CEO of Microstrategy Michael Saylor, recently appeared in a CNBC interview to provide his take on why Bitcoin was better than Gold.

Can Bitcoin outperform the precious metal? Well, Saylor reaffirmed his stance in the Bitcoin vs Gold debate. While speaking at CNBC’s Fast Money, he opined:

“I think in the past 12 months, we have all been waiting for inflation, and I think we are seeing it now. I think investors are seeing that bitcoin is up by 330% and gold is up 7% in that period. So, bitcoin is outperforming gold as an inflation hedge by a factor of 50.”

When Saylor was asked whether Microstrategy’s investors were ok with the firm doubling down on BTC, he added:

“It’s actually an ideal situation, because our stock was trading about $120 a share with $60 a share in cash. Our investors told us that cash was trash, it was a liability on our balance sheet. If we had given it all back, we would be trading at $60 a share… The core of the business is up 10%, the bitcoin business is driving shareholder returns

Ecoinometrics’ illustration in its latest newsletter incorporates inflation as a parameter to provide data on the yield for gold vs Bitcoin.

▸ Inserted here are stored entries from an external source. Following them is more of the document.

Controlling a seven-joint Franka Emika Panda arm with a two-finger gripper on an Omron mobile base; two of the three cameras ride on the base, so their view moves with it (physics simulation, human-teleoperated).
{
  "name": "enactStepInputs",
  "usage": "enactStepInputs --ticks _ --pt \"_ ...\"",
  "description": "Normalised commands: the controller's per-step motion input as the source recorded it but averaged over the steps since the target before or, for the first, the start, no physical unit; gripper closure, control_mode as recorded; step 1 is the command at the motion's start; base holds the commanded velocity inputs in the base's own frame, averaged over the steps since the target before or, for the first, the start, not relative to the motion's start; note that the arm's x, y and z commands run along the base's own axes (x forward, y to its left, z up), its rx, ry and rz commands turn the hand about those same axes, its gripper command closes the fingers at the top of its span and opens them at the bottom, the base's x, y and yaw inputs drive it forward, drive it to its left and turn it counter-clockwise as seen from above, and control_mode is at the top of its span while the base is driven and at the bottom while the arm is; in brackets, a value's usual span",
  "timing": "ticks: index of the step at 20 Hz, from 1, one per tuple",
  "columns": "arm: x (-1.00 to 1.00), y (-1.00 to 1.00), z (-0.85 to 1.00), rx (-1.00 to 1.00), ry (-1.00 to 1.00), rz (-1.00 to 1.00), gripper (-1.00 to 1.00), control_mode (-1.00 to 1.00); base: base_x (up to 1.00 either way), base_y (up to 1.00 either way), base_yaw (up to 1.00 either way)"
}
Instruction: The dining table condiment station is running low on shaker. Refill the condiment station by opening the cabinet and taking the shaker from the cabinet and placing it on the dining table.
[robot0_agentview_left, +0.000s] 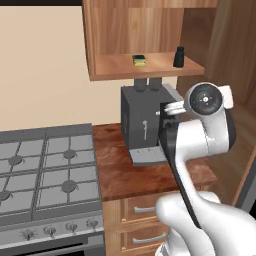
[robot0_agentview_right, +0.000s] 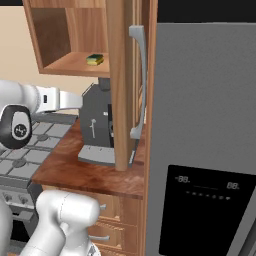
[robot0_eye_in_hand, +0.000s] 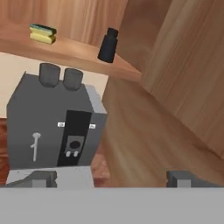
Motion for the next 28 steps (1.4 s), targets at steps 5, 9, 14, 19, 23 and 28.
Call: enactStepInputs --ticks 5,9,14,19,23,28 --pt "0.19 0.73 0.0 0.04 -0.22 0.0 -1.0 -1.0 0.0 0.0 0.0" --pt "0.0 0.21 0.0 0.01 -0.26 0.0 -1.0 -1.0 0.0 0.0 0.0" --pt "-0.15 -0.02 0.29 0.0 -0.23 0.0 -1.0 -1.0 0.0 0.0 0.0" --pt "-0.03 -0.29 0.45 0.0 -0.05 0.0 -1.0 -1.0 0.0 0.0 0.0" --pt "0.04 -0.24 0.44 0.0 0.0 0.0 -1.0 -1.0 0.0 0.0 0.0" --pt "0.23 -0.03 0.04 0.0 0.04 0.0 -1.0 -1.0 0.0 0.0 0.0"
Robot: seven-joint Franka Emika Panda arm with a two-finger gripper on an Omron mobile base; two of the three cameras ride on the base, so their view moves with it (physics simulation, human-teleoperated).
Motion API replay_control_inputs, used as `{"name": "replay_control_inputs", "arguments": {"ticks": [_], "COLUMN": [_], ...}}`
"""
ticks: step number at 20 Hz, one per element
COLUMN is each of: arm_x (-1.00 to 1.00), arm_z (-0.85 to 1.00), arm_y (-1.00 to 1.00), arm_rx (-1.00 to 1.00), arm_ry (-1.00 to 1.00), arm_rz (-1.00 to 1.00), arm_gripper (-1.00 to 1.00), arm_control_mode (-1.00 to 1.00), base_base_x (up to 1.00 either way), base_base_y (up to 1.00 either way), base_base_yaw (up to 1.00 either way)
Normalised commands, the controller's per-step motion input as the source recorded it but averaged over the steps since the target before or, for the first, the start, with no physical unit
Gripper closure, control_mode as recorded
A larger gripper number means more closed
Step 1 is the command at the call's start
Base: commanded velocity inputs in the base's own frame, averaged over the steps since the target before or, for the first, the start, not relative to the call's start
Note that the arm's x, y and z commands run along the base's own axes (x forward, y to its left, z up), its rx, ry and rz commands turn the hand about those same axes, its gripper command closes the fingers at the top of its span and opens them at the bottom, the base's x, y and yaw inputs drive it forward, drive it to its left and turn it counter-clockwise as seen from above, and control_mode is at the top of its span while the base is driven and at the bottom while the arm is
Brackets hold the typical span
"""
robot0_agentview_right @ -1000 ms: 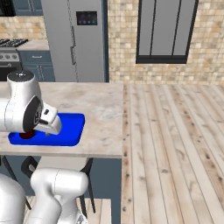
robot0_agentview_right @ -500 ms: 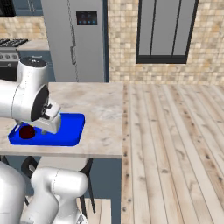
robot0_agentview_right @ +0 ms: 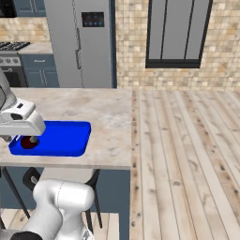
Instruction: There is a tray on the dining counter. Grab the cup, mug, and pitcher and place them on the tray. The pitcher may be placed next to the tray if it cannot fit the tray.
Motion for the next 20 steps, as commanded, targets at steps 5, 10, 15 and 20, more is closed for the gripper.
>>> {"name": "replay_control_inputs", "arguments": {"ticks": [5,10,15,20], "arm_x": [-0.30,-0.42,-0.22,-0.16], "arm_z": [0.02,0.00,0.00,0.00], "arm_y": [-0.01,-0.22,-0.28,-0.25], "arm_rx": [-0.02,0.01,0.05,0.06], "arm_ry": [0.00,0.00,0.00,0.00], "arm_rz": [0.00,0.01,0.04,0.04], "arm_gripper": [-1.00,-1.00,-1.00,-1.00], "arm_control_mode": [-1.00,-1.00,-1.00,-1.00], "base_base_x": [0.00,0.00,0.00,0.00], "base_base_y": [0.00,0.00,0.00,0.00], "base_base_yaw": [0.00,0.00,0.00,0.00]}}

Inflation- Gold and real yield

Source: Ecoinometrics

Inflation- Bitcoin and real yield

Source: Ecoinometrics

Bitcoin’s impressive surge as compared to Gold is one of the many reasons for its increasing institutional and retail investors. A recent addition, billionaire Paul Tudor Jones admitted his affection towards ‘Bitcoin as a portfolio diversifier’ and aims to double or triple his allocation into BTC.

Having said that, the following statement did come as a surprise to Saylor. He stated:

“I’m surprised they are not increasing their allocation by a factor of 10 because Bitcoin is 50 times better (than Gold).”

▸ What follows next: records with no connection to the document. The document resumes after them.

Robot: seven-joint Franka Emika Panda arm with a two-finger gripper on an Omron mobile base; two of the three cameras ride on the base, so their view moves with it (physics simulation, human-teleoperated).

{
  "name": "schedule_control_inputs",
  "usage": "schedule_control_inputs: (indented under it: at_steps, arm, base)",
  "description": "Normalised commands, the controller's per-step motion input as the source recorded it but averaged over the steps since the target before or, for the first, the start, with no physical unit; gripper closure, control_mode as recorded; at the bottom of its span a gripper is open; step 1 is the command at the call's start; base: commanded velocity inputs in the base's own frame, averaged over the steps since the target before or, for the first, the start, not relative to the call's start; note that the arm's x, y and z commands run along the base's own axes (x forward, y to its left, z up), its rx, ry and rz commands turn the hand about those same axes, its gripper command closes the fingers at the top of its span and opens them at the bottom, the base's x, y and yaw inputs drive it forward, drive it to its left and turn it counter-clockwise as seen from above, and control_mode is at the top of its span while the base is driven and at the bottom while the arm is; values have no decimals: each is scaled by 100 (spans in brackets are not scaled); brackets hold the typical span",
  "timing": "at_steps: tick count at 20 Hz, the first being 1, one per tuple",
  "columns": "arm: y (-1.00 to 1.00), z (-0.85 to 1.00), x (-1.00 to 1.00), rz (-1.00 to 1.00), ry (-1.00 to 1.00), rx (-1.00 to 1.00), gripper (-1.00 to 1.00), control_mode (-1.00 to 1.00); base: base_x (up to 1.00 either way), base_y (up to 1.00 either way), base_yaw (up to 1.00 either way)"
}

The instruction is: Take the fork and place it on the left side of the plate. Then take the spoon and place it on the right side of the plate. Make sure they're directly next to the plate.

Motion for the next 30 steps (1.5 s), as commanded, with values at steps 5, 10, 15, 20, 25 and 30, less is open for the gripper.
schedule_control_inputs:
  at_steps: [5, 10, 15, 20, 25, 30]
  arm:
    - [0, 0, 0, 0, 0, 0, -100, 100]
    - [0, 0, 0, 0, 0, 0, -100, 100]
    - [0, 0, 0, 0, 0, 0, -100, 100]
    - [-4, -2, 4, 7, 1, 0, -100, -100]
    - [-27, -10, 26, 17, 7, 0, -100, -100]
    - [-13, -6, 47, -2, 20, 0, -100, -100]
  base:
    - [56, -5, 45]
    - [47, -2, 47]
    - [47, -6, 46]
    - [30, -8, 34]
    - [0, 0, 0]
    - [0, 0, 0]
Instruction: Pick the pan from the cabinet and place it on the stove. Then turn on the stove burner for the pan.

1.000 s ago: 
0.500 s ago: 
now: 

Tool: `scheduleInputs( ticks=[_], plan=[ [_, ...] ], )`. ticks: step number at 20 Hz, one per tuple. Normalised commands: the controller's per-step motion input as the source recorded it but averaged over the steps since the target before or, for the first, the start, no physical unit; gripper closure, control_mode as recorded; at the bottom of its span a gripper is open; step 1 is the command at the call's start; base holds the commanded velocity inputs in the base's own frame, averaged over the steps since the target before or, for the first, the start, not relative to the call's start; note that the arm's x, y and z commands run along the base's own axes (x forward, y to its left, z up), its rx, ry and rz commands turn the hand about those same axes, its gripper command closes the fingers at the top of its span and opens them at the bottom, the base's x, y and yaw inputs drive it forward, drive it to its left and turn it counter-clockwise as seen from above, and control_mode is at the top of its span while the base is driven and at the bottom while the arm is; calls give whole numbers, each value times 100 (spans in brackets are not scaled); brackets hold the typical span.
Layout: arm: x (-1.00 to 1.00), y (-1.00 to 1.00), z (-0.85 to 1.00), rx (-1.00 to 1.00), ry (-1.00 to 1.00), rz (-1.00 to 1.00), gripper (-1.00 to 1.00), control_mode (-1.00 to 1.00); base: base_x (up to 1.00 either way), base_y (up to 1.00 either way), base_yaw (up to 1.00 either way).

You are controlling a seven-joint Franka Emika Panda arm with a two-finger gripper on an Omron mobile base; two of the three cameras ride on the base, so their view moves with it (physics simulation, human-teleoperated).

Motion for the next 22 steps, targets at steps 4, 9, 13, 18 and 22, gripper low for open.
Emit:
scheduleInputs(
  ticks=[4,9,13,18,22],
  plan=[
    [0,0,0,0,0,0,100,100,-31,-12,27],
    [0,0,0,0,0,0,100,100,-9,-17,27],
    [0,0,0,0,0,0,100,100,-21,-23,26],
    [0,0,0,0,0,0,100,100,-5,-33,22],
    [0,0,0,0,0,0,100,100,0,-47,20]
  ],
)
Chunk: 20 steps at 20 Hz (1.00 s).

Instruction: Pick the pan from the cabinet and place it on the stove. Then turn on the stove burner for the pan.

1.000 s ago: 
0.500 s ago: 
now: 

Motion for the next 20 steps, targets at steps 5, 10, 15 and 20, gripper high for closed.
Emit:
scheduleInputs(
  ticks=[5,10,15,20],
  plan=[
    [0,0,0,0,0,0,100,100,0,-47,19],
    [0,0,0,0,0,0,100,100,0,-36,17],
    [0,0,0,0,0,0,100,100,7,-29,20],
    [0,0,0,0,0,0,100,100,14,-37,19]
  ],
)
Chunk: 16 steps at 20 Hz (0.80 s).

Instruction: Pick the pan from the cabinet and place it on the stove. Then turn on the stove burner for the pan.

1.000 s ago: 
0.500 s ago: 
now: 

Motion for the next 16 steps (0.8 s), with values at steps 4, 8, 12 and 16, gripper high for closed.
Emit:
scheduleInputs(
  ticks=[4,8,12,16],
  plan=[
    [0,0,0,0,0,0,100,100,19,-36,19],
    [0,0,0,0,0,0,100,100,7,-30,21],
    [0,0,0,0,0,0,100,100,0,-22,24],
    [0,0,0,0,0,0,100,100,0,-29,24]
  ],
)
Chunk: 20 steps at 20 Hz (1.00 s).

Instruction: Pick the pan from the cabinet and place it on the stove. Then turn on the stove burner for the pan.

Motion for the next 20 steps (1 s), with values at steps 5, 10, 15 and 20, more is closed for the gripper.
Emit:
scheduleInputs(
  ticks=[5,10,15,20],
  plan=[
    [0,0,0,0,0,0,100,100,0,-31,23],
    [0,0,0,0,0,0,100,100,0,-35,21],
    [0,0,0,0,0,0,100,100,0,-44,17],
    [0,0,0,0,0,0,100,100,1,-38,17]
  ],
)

Although volatility has been an issue, Microstrategy investors and shareholders remain Bitcoin supporters for a long period as evident from their bitcoin holding activities.

Saylor, a vocal Bitcoin enthusiast, also shared his point of view on Ethereum. He said:

“ETH is a digital application that is looking to dematerialize the JPMorgan building, the banking establishments, and all of the exchanges.”